TBH It's not the end of the world given what I paid - I intend to replace my old Gaggia Color (also picked up at auction a while ago - although possibly online).

Is there anything I should know about it (good or bad) or any suggestions you may have?


----------



## The Systemic Kid (Nov 23, 2012)

Believe it's a Gaggia Classic without the three way solenoid. All this means is your pucks will be a bit more soggy.


----------



## Drewster (Dec 1, 2013)

The Systemic Kid said:


> Believe it's a Gaggia Classic without the three way solenoid. All this means is your pucks will be a bit more soggy.


Well that sounds like a goodun then.....

As the Classic seems to be de-rigeur for newbies...
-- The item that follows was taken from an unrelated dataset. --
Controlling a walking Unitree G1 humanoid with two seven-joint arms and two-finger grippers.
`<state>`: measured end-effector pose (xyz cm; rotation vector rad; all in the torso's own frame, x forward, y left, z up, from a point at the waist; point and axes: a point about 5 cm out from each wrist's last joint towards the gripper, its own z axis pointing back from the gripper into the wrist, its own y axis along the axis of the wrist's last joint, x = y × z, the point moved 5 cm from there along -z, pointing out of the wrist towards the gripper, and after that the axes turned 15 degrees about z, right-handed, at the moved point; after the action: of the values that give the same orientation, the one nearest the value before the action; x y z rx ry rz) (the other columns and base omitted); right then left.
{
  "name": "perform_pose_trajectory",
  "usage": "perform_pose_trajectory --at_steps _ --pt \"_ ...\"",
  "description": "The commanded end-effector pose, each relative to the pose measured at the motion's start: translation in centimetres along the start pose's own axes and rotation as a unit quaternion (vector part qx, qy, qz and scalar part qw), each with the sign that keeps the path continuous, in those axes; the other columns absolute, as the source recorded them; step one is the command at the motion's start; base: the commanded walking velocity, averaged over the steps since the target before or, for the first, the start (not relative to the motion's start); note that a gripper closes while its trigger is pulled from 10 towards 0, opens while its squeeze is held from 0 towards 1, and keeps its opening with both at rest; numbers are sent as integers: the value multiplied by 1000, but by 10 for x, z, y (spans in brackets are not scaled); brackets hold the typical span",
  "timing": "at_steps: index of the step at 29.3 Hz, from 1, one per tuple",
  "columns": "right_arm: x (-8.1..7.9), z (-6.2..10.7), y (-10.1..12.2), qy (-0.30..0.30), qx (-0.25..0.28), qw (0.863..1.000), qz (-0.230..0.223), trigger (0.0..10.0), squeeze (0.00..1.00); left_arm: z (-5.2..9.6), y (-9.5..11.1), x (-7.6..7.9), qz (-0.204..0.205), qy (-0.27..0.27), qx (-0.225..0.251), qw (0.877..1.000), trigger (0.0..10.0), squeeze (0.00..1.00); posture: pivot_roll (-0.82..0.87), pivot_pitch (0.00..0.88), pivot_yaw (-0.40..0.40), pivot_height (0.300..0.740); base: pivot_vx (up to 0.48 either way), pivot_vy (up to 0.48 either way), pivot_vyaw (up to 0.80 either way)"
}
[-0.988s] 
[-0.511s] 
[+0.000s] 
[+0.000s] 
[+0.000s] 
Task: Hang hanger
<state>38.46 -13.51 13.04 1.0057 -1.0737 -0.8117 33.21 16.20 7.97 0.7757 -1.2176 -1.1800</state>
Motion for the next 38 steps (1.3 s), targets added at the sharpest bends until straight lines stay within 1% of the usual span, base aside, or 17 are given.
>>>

I reckon its gotta be worth the 15 notes it cost!!! ;-)


----------



## The Systemic Kid (Nov 23, 2012)

Definitely worth £15.00 if it's working OK. Got yourself a nice little bargain there - well done.


----------



## Drewster (Dec 1, 2013)

The Systemic Kid said:


> Definitely worth £15.00 if it's working OK. Got yourself a nice little bargain there - well done.


Gets hot - tick

Steam comes out - tick

Pump works - tick

I'll just flush it through a bit and see if I can knock out a shot or two later....

I missed out on the other (coffee) bargain on offer - A Cubika Plus went for £4 - That went before I got there - but it had definitely seen some use and looked a bit grubby....

Still on the lookout for a similar bargain on a grinder - all I need is a Mazzer for a tenner!!!! or maybe I'll splash out a score or two!!!!


----------



## The Systemic Kid (Nov 23, 2012)

If it hasn't been used for some time, might be a good idea to descale. Only use the right stuff designed for your machine which I would think is Gaggia or Puly descaler.


----------